### WORK REQUIRED
Restate only the tail of the data below, starting at the line that contains "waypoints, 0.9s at" and including the last line, word for word.

DATA PROVIDED: Begin

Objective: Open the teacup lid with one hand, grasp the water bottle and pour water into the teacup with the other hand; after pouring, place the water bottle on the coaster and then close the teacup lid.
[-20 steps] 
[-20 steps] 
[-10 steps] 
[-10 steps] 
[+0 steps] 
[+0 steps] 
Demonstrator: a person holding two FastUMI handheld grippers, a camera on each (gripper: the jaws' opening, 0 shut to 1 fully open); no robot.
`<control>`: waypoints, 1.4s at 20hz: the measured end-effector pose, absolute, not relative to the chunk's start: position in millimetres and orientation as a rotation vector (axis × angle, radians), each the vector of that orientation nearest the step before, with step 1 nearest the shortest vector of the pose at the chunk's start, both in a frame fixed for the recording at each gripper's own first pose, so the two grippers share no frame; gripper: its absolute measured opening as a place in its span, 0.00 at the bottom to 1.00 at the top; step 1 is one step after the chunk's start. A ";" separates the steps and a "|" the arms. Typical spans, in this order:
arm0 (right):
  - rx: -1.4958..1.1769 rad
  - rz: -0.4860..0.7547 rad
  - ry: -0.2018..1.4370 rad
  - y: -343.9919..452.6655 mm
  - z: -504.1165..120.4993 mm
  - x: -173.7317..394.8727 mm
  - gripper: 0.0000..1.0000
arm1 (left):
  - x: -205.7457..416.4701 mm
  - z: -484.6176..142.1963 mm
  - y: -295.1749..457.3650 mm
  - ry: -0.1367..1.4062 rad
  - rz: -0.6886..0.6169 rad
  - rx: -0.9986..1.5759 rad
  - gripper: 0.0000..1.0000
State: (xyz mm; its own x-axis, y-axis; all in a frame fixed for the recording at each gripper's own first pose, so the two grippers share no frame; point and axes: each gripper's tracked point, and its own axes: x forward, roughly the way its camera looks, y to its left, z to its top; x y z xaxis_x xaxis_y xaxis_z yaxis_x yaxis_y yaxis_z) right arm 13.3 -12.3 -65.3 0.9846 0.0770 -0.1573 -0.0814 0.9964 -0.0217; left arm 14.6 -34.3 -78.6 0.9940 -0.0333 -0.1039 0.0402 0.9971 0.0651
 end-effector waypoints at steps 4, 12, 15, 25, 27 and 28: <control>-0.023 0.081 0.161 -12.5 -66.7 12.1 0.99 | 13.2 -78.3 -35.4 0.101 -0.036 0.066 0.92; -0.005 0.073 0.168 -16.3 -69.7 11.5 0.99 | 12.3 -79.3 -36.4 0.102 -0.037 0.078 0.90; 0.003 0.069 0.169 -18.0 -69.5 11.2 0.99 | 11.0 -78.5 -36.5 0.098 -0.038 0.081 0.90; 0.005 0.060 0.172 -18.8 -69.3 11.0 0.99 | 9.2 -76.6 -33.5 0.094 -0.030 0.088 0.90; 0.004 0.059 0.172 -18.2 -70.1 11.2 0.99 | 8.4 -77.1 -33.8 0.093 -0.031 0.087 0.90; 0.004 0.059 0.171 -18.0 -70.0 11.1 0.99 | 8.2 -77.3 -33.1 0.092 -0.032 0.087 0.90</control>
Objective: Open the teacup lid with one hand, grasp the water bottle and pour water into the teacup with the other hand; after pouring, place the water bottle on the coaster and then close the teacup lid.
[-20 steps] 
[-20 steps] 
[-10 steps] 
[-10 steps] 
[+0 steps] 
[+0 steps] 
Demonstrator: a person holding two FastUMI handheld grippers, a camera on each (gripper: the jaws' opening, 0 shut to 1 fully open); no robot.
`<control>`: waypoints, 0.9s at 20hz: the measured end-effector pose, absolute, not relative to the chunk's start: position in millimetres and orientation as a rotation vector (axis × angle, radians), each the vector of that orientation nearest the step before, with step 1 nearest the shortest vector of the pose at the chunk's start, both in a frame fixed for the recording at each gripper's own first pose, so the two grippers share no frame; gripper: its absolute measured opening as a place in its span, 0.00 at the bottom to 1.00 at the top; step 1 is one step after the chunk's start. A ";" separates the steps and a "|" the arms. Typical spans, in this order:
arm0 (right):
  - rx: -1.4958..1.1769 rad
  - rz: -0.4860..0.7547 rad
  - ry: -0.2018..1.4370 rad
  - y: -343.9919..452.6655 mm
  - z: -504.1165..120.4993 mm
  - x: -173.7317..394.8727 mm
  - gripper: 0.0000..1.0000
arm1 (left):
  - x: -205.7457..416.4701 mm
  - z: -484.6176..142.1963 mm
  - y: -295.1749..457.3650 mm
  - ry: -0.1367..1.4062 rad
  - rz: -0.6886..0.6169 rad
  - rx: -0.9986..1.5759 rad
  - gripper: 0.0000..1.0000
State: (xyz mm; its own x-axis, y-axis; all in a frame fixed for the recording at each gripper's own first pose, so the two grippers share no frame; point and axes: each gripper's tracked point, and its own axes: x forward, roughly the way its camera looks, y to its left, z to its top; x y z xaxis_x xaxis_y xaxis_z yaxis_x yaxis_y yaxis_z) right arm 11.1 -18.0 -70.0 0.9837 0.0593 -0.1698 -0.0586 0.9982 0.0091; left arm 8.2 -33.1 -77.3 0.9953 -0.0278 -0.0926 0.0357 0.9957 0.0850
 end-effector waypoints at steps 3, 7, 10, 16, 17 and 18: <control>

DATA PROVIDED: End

### RESULT OF THE TASK
`<control>`: waypoints, 0.9s at 20hz: the measured end-effector pose, absolute, not relative to the chunk's start: position in millimetres and orientation as a rotation vector (axis × angle, radians), each the vector of that orientation nearest the step before, with step 1 nearest the shortest vector of the pose at the chunk's start, both in a frame fixed for the recording at each gripper's own first pose, so the two grippers share no frame; gripper: its absolute measured opening as a place in its span, 0.00 at the bottom to 1.00 at the top; step 1 is one step after the chunk's start. A ";" separates the steps and a "|" the arms. Typical spans, in this order:
arm0 (right):
  - rx: -1.4958..1.1769 rad
  - rz: -0.4860..0.7547 rad
  - ry: -0.2018..1.4370 rad
  - y: -343.9919..452.6655 mm
  - z: -504.1165..120.4993 mm
  - x: -173.7317..394.8727 mm
  - gripper: 0.0000..1.0000
arm1 (left):
  - x: -205.7457..416.4701 mm
  - z: -484.6176..142.1963 mm
  - y: -295.1749..457.3650 mm
  - ry: -0.1367..1.4062 rad
  - rz: -0.6886..0.6169 rad
  - rx: -0.9986..1.5759 rad
  - gripper: 0.0000..1.0000
State: (xyz mm; its own x-axis, y-axis; all in a frame fixed for the recording at each gripper's own first pose, so the two grippers share no frame; point and axes: each gripper's tracked point, and its own axes: x forward, roughly the way its camera looks, y to its left, z to its top; x y z xaxis_x xaxis_y xaxis_z yaxis_x yaxis_y yaxis_z) right arm 11.1 -18.0 -70.0 0.9837 0.0593 -0.1698 -0.0586 0.9982 0.0091; left arm 8.2 -33.1 -77.3 0.9953 -0.0278 -0.0926 0.0357 0.9957 0.0850
 end-effector waypoints at steps 3, 7, 10, 16, 17 and 18: <control>

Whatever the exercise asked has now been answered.